#### Exercise goal
In the entries below, find the line with "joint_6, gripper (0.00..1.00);" and print exactly every line from there up to and including the line with "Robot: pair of", with no other lines.

*** Begin section ***

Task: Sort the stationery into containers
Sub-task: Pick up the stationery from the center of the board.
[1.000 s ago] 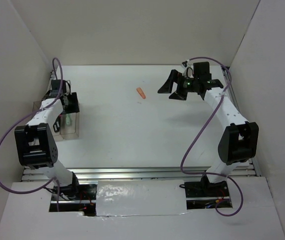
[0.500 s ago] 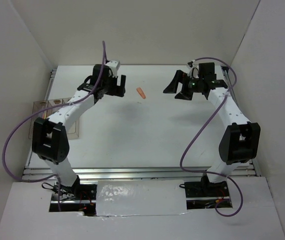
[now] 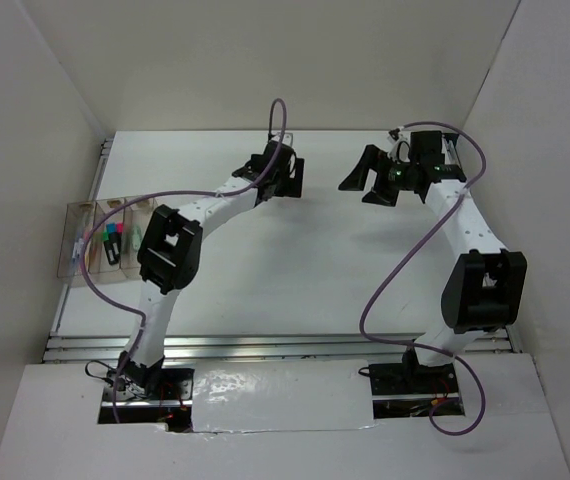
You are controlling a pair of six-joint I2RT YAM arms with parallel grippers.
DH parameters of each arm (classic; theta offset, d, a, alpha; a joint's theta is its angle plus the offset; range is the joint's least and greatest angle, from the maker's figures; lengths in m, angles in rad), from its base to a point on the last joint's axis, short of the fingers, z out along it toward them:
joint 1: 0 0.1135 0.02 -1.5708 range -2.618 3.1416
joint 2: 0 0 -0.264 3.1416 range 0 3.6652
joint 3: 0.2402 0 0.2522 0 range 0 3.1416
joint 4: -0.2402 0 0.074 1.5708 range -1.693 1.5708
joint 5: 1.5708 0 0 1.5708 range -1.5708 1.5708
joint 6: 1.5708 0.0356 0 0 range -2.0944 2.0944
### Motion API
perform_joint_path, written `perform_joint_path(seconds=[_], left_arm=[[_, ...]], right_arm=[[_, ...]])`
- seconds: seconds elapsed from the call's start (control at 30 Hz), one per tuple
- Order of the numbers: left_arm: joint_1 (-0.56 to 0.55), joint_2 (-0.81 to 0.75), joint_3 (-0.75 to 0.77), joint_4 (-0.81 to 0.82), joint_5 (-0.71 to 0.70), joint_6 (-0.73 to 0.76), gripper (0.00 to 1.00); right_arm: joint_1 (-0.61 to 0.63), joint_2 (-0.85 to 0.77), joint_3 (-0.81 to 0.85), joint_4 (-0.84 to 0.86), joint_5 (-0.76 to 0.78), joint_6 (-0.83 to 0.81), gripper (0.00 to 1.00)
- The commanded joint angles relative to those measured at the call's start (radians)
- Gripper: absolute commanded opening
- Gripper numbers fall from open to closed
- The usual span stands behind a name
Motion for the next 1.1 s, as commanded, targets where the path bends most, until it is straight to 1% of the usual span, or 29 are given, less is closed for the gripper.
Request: perform_joint_path(seconds=[0.0, 0.07, 0.23, 0.37, 0.67, 0.7, 0.83, 0.87, 0.9, 0.93, 1.03, 1.07], left_arm=[[0.009, 0.062, 0.109, 0.045, -0.083, -0.075, 0.99], [0.009, 0.112, 0.166, 0.033, -0.096, -0.09, 0.99], [0.015, 0.215, 0.244, 0.019, -0.1, -0.115, 0.99], [0.015, 0.258, 0.263, 0.022, -0.126, -0.089, 0.99], [0.02, 0.371, 0.363, -0.052, -0.179, -0.029, 0.99], [0.024, 0.385, 0.386, -0.058, -0.151, -0.033, 0.96], [0.064, 0.385, 0.377, -0.066, -0.096, -0.069, 0.84], [0.069, 0.385, 0.377, -0.066, -0.088, -0.07, 0.77], [0.075, 0.385, 0.375, -0.066, -0.082, -0.072, 0.72], [0.078, 0.384, 0.373, -0.067, -0.077, -0.075, 0.64], [0.092, 0.385, 0.374, -0.073, -0.08, -0.072, 0.57], [0.096, 0.384, 0.373, -0.079, -0.082, -0.07, 0.51]], right_arm=[[-0.04, -0.047, -0.015, 0.009, -0.007, -0.014, 1.0], [-0.046, -0.046, -0.026, 0.014, -0.012, -0.011, 1.0], [-0.061, -0.035, -0.034, 0.02, -0.025, -0.008, 0.99], [-0.071, -0.032, -0.04, 0.02, -0.035, -0.006, 0.99], [-0.091, -0.011, -0.039, 0.024, -0.076, 0.012, 0.99], [-0.091, -0.007, -0.038, 0.023, -0.079, 0.014, 0.99], [-0.104, 0.009, -0.037, 0.023, -0.101, 0.021, 0.98], [-0.106, 0.014, -0.035, 0.023, -0.104, 0.02, 0.98], [-0.109, 0.022, -0.032, 0.021, -0.108, 0.02, 0.98], [-0.111, 0.032, -0.026, 0.014, -0.116, 0.021, 0.98], [-0.118, 0.051, -0.009, 0.001, -0.131, 0.02, 0.97], [-0.118, 0.054, -0.005, -0.002, -0.133, 0.02, 0.97]])
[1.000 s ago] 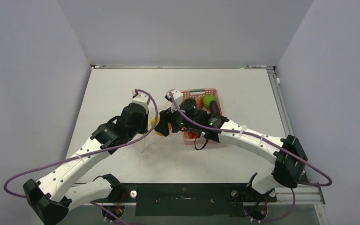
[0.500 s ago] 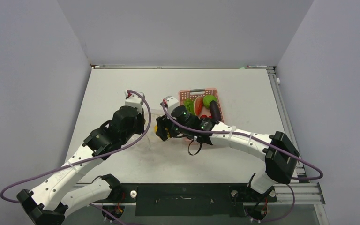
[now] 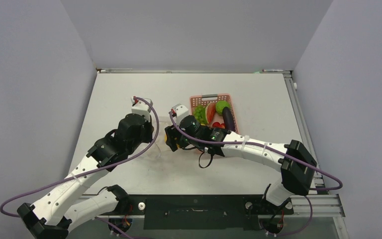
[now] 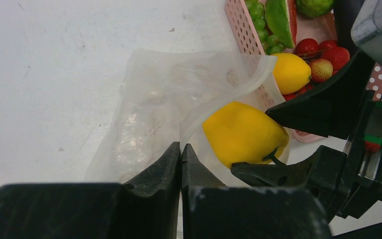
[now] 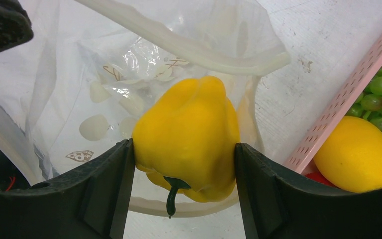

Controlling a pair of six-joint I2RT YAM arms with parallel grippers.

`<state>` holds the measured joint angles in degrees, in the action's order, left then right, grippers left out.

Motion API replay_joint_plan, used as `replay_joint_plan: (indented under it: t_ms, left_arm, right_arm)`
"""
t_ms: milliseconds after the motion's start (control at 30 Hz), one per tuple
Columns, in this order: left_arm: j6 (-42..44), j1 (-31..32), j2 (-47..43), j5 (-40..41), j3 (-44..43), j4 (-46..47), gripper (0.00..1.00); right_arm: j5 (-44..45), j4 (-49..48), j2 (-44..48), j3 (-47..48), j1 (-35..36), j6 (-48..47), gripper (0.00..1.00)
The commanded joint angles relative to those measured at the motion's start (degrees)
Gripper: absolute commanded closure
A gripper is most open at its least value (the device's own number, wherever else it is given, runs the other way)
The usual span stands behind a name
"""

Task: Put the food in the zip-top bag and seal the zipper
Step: Place the fake vegetable in the zipper food storage bag.

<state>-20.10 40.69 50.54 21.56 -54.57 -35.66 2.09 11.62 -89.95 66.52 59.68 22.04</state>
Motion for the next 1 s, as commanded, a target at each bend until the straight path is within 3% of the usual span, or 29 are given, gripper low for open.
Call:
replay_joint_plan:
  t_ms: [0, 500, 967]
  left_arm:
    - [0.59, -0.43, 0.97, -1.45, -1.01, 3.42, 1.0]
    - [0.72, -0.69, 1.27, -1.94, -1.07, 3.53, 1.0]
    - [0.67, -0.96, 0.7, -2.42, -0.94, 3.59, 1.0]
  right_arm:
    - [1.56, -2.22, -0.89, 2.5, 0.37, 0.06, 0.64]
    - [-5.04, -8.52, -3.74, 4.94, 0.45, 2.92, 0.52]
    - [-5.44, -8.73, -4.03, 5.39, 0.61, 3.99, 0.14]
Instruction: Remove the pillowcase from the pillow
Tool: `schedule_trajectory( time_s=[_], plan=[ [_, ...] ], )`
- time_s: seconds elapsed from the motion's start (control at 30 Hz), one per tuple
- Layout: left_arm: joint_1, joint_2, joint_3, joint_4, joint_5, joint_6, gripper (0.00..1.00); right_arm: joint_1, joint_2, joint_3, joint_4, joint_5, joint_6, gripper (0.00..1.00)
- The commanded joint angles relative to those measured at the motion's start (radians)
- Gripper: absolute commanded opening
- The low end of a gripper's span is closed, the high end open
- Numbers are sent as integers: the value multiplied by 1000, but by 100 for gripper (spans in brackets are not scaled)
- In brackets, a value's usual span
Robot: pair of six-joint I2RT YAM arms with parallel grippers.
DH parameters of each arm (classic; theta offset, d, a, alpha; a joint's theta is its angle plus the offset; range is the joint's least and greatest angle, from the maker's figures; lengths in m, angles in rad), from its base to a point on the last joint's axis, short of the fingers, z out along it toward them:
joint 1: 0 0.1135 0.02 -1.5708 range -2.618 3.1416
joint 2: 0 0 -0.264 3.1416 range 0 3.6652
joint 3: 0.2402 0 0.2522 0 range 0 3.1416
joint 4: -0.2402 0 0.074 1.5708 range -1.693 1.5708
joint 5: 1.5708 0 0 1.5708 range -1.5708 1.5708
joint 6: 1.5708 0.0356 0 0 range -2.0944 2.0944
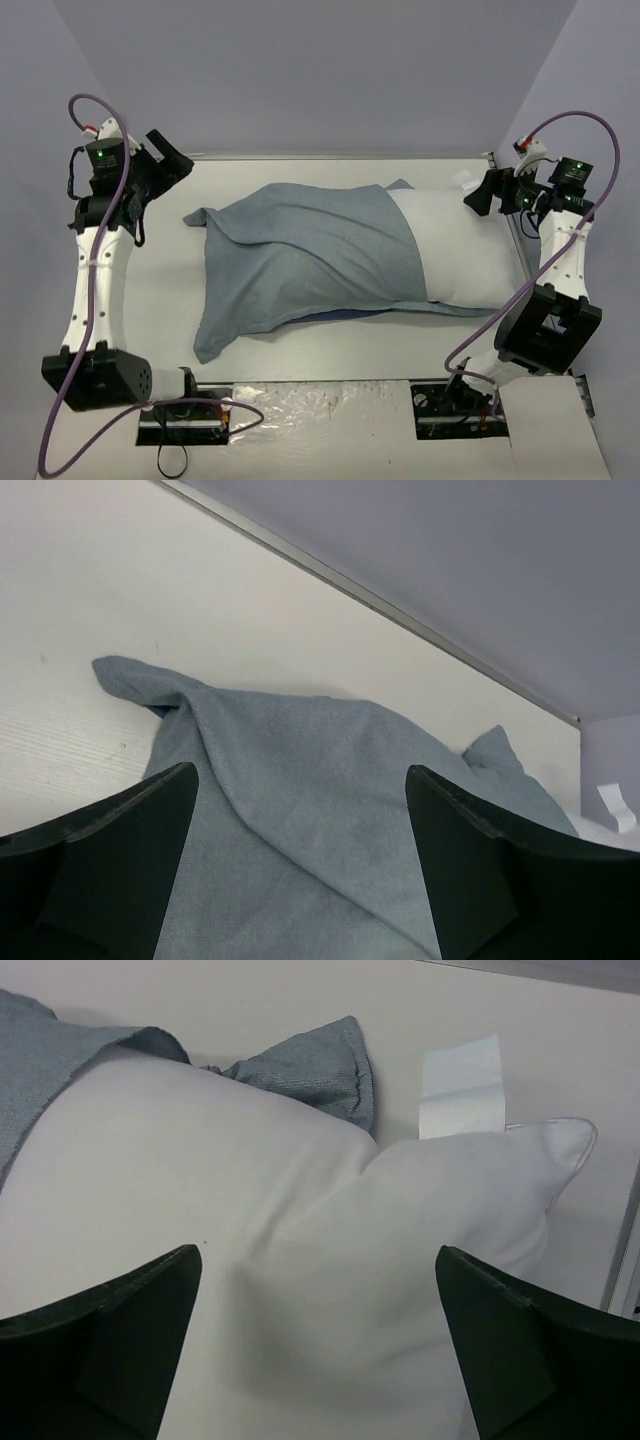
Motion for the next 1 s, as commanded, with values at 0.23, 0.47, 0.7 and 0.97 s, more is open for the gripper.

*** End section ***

#### Task result
- Layout: left_arm: joint_1, joint_2, joint_3, joint_4, joint_5, joint_6, gripper (0.00..1.00); right_arm: joint_1, joint_2, joint_3, joint_4, joint_5, joint_6, gripper (0.00..1.00)
- The commanded joint angles relative to those measured at the motion's start (radians)
- Gripper: absolute commanded opening
- The low end of a gripper's span is closed, the high end open
- Numbers are sent as integers: the value multiplied by 1000, but by 100 for gripper (spans in brackets are not scaled)
- In brackets, a value's usual span
Robot: pair of six-joint I2RT YAM arms with parallel grippers.

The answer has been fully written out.